Division of Epidemiology and Biostatistics, School of Public Health, University of Illinois at Chicago, 1603 W Taylor St, Chicago, IL 60612.
Metropolitan Chicago Breast Cancer Task Force, Chicago, IL.
AJR Am J Roentgenol. 2021 Apr;216(4):894-902. doi: 10.2214/AJR.19.22429. Epub 2021 Feb 10.
One central question pertaining to mammography quality relates to discerning the optimal recall rate to maximize cancer detection while minimizing unnecessary downstream diagnostic imaging and breast biopsies. We examined the trade-offs for higher recall rates in terms of biopsy recommendations and cancer detection in a single large health care organization. We included 2D analog, 2D digital, and 3D digital (tomosynthesis) screening mammography examinations among women 40-79 years old performed between January 1, 2005, and December 31, 2017, with cancer follow-up through 2018. There were 36, 67, and 38 radiologists who read at least 1000 2D analog examinations, 2D digital examinations, and 3D tomosynthesis examinations, respectively, who were included in these analyses. Using logistic regression with marginal standardization, we estimated radiologist-specific mean recall (abnormal interpretations/1000 mammograms), biopsy recommendation, cancer detection (screening-detected in situ and invasive cancers/1000 mammograms), and minimally invasive cancer detection rates while adjusting for differences in patient characteristics. Among 1,060,655 screening mammograms, the mean recall rate was 10.7%, the cancer detection rate was 4.0/1000 mammograms, and the biopsy recommendation rate was 1.60%. Recall rates between 7% and 9% appeared to maximize cancer detection while minimizing unnecessary biopsies. The results of this investigation are in contrast to those of a recent study suggesting appropriateness of higher recall rates. The "sweet spot" for optimal cancer detection appears to be in the recall rate range of 7-9% for both 2D digital mammography and 3D tomosynthesis. Too many women are being called back for diagnostic imaging, and new benchmarks could be set to reduce this burden.

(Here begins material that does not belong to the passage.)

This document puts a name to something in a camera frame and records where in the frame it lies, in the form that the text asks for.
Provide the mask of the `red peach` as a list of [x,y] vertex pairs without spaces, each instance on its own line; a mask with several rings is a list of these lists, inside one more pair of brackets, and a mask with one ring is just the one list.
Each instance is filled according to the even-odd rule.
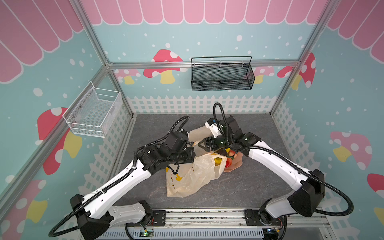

一个与乳房 X 光摄影质量相关的核心问题是,确定最佳的召回率,在最大限度地提高癌症检出率的同时,最大限度地减少不必要的下游诊断成像和乳房活检。我们在单一大型医疗机构中检查了更高召回率在活检建议和癌症检测方面的权衡。我们纳入了 2005 年 1 月 1 日至 2017 年 12 月 31 日期间 40-79 岁女性的 2D 模拟、2D 数字和 3D 数字(断层合成)筛查乳房 X 光摄影检查,并通过 2018 年对癌症进行随访。有 36、67 和 38 位放射科医生分别阅读了至少 1000 次 2D 模拟检查、2D 数字检查和 3D 断层合成检查,这些分析包括这些放射科医生。我们使用边缘标准化的逻辑回归估计了每位放射科医生的平均召回率(异常解释/1000 张乳房 X 光片)、活检建议、癌症检出率(筛查检出的原位癌和浸润癌/1000 张乳房 X 光片)和微创癌症检出率,同时调整了患者特征的差异。在 1060655 次筛查性乳房 X 光片中,平均召回率为 10.7%,癌症检出率为 4.0/1000 张乳房 X 光片,活检建议率为 1.60%。7%至 9%之间的召回率似乎可以在最大限度地提高癌症检出率的同时最大限度地减少不必要的活检。这项调查的结果与最近一项研究的结果形成对比,该研究表明更高的召回率是合适的。对于 2D 数字乳房 X 光摄影和 3D 断层合成,最佳癌症检出的“最佳点”似乎在 7-9%的召回率范围内。太多的女性被召回进行诊断成像,新的基准可以设定来减轻这种负担。